- [WORK TO BE COMPLETED]
After locating the line with "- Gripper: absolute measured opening" in the data that follows, return it and every later line exactly, up to and including the line with "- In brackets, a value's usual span".

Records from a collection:
BEGIN

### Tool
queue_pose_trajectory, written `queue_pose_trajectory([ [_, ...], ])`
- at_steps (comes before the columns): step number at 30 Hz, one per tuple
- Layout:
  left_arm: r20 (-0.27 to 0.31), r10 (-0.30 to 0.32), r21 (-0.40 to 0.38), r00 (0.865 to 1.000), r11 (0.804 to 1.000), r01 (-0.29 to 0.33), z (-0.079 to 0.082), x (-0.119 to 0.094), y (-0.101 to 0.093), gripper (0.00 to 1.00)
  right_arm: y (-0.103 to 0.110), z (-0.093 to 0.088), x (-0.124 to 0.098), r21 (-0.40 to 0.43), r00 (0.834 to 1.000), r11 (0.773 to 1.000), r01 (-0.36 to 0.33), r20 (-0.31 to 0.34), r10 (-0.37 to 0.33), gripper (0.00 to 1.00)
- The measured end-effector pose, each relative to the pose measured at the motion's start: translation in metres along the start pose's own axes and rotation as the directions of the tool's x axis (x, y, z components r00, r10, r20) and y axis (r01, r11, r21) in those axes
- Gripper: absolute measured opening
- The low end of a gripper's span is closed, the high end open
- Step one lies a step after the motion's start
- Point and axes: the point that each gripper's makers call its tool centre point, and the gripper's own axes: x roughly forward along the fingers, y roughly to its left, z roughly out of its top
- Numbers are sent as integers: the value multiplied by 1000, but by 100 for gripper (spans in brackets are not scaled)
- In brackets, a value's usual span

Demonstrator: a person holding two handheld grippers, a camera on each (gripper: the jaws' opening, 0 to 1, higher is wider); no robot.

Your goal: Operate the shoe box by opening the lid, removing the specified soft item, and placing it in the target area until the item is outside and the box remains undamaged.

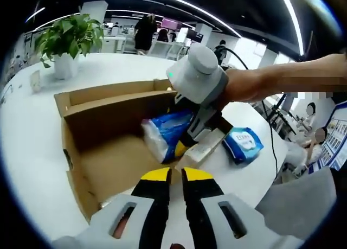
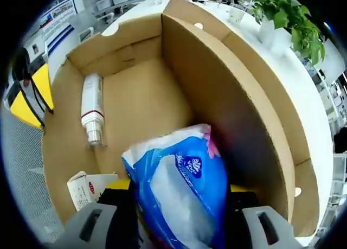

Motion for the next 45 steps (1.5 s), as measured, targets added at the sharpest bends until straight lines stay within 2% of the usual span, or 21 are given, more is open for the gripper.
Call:
queue_pose_trajectory([
  [1,-1,2,8,1000,1000,-2,0,0,0,6,0,0,-1,0,1000,1000,4,10,-4,62],
  [5,2,5,20,1000,1000,-5,1,-1,-1,6,1,0,-5,15,999,1000,17,30,-17,43],
  [11,19,17,0,1000,1000,-17,4,-5,4,6,3,5,-13,-4,997,998,57,52,-56,34],
  [17,28,24,-10,999,1000,-24,5,-6,5,9,2,17,-25,118,986,991,56,148,-73,32],
  [21,33,12,-43,999,999,-10,5,-4,5,16,1,21,-39,96,981,991,91,161,-106,33],
  [31,36,38,-61,999,997,-36,5,-7,12,19,-3,25,-71,104,960,984,148,223,-168,33],
  [35,51,53,-90,997,995,-48,7,-10,17,19,-3,28,-93,39,947,977,210,242,-214,34],
  [39,48,56,-93,997,994,-51,6,-10,18,19,-5,25,-109,48,937,973,228,262,-232,34],
  [45,47,54,-76,997,996,-50,7,-10,16,19,-9,10,-126,53,930,963,263,253,-268,34],
])
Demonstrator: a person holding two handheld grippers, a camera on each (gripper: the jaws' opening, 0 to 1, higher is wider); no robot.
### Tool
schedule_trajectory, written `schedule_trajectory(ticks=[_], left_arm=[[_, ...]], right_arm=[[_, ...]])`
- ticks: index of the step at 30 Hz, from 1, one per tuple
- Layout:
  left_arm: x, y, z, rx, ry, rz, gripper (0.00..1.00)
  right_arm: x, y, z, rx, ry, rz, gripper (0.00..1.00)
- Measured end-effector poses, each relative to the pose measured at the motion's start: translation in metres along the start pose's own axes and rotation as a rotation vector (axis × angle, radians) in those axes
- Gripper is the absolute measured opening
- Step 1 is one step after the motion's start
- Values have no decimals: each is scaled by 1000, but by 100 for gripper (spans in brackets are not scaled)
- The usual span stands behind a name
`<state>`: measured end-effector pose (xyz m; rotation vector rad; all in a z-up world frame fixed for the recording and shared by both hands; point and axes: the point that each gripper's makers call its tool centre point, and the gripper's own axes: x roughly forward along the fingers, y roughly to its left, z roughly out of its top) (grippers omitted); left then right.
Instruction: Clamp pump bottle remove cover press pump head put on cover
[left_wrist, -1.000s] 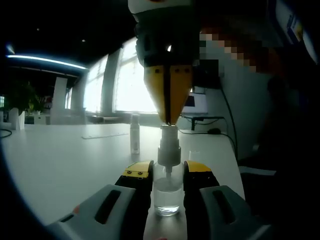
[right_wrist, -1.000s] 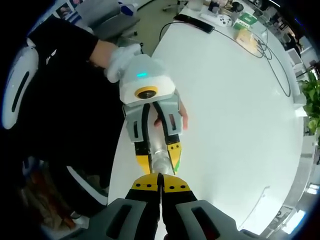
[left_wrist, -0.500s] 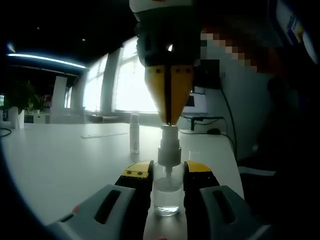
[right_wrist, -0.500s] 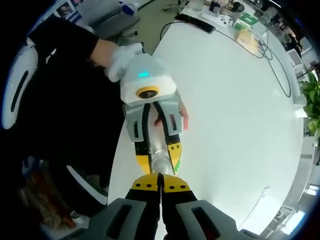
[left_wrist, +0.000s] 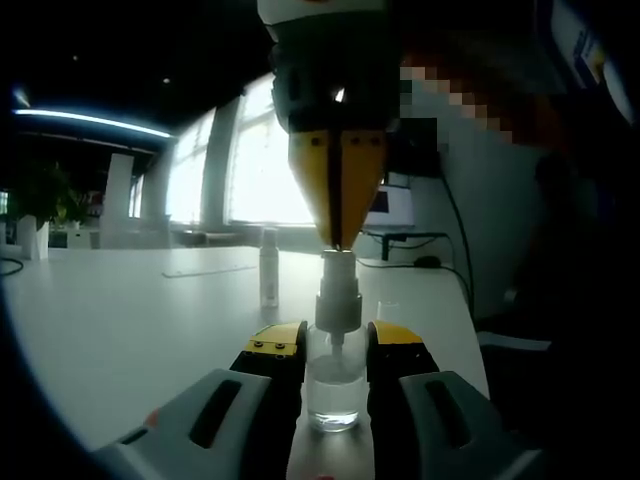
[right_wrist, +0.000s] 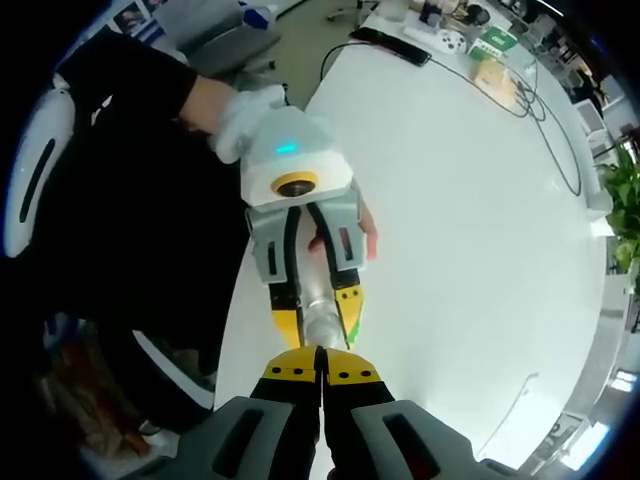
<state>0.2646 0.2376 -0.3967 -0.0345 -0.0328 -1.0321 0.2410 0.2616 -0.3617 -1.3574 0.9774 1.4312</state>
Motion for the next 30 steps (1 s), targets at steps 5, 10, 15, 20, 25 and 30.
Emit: schedule_trajectory(ticks=[5,10,15,20,25,30], left_arm=[[0,0,0,3,-1,0,15],[0,0,0,5,-1,0,15],[0,0,0,9,-2,-1,15],[0,-1,0,12,-1,-1,15],[0,-2,0,12,-1,0,15],[0,-2,1,12,-1,1,15]], right_arm=[[0,0,0,-1,7,3,0],[0,0,0,0,8,4,0],[0,0,0,8,4,4,0],[0,0,0,9,10,5,0],[3,1,0,17,16,6,0],[5,0,-1,56,16,13,0]])
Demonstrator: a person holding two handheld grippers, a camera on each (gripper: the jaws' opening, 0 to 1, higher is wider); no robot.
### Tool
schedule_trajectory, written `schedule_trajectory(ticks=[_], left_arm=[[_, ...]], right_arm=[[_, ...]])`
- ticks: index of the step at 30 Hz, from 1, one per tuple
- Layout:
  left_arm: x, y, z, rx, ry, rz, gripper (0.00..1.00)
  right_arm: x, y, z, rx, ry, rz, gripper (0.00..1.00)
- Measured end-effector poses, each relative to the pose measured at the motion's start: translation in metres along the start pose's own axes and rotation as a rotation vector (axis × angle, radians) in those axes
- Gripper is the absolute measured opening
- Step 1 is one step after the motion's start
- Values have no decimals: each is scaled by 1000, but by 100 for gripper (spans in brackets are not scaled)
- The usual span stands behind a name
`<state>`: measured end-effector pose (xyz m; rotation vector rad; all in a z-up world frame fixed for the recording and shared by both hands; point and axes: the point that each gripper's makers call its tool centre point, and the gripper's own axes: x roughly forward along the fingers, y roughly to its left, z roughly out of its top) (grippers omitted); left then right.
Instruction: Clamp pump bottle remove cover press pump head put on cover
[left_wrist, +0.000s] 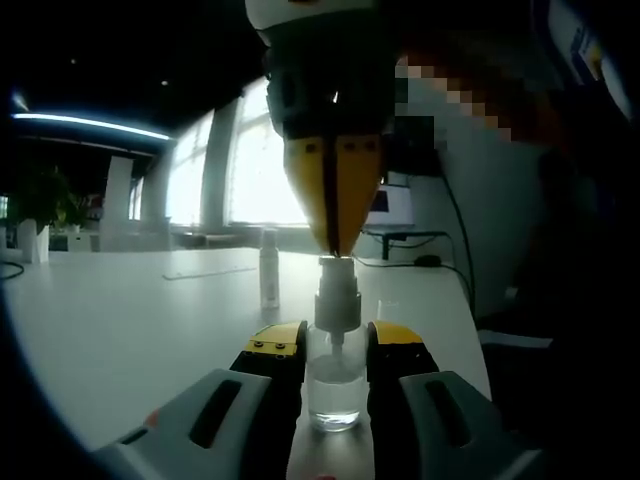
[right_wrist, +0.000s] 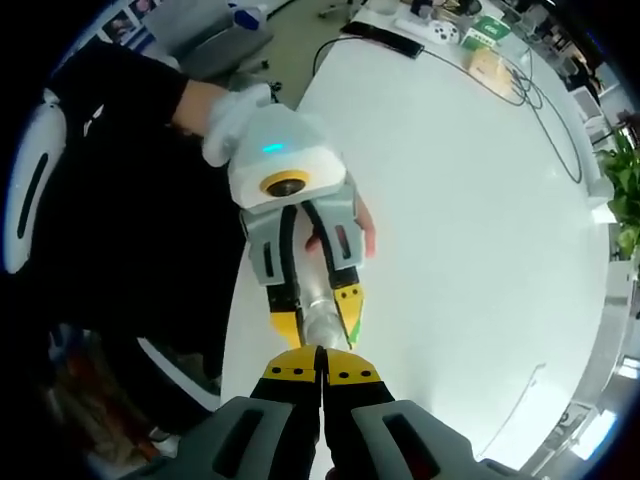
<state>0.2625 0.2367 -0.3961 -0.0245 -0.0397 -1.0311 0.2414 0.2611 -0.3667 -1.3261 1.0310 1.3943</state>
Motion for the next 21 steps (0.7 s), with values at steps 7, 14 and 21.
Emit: schedule_trajectory(ticks=[7,14,21], left_arm=[[0,1,0,0,0,0,15],[0,2,-1,1,0,1,15],[0,2,-1,1,0,0,15]], right_arm=[[1,2,1,-29,5,-3,0],[-4,1,0,-23,-2,-19,0],[-6,1,1,-72,-10,-19,0]])
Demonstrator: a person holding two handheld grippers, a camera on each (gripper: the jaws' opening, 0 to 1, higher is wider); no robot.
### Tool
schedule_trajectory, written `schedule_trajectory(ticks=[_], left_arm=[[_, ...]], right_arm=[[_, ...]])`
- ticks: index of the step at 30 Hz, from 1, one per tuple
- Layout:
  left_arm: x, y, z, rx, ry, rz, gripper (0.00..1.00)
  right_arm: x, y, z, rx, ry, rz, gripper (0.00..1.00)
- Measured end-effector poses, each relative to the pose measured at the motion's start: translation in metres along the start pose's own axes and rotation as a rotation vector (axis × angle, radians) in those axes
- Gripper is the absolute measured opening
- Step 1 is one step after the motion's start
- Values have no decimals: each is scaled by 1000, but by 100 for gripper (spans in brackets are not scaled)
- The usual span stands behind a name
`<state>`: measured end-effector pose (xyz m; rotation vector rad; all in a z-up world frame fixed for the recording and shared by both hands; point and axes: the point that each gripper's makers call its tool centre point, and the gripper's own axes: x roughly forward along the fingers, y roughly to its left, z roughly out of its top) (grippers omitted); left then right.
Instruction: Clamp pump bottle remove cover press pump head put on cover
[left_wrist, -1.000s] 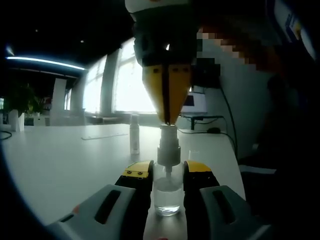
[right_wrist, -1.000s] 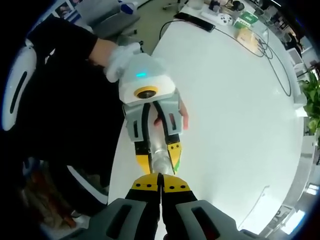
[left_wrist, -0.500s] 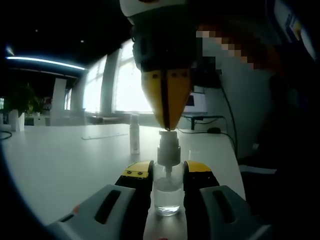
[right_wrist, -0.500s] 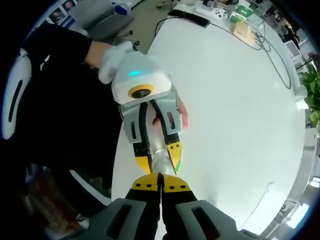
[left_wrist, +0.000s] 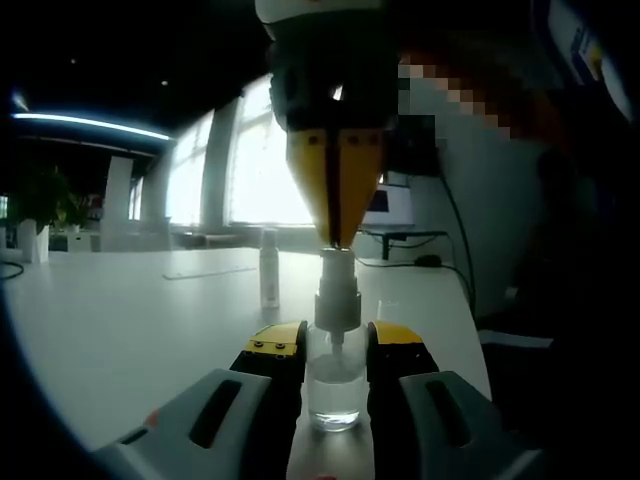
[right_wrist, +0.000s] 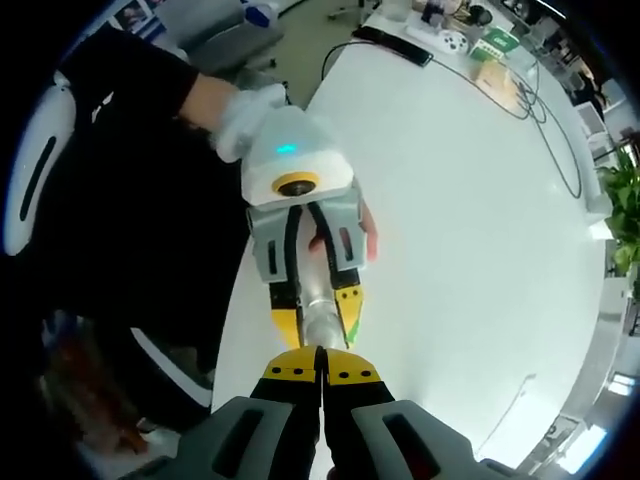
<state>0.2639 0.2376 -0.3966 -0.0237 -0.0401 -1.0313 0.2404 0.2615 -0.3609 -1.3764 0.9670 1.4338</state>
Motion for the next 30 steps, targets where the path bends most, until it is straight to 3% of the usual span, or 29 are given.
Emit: schedule_trajectory(ticks=[30], left_arm=[[0,0,-1,-14,5,2,15]], right_arm=[[0,0,0,25,-4,5,0]])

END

- [TASK RESULT]
- Gripper: absolute measured opening
- The low end of a gripper's span is closed, the high end open
- Step one lies a step after the motion's start
- Point and axes: the point that each gripper's makers call its tool centre point, and the gripper's own axes: x roughly forward along the fingers, y roughly to its left, z roughly out of its top
- Numbers are sent as integers: the value multiplied by 1000, but by 100 for gripper (spans in brackets are not scaled)
- In brackets, a value's usual span

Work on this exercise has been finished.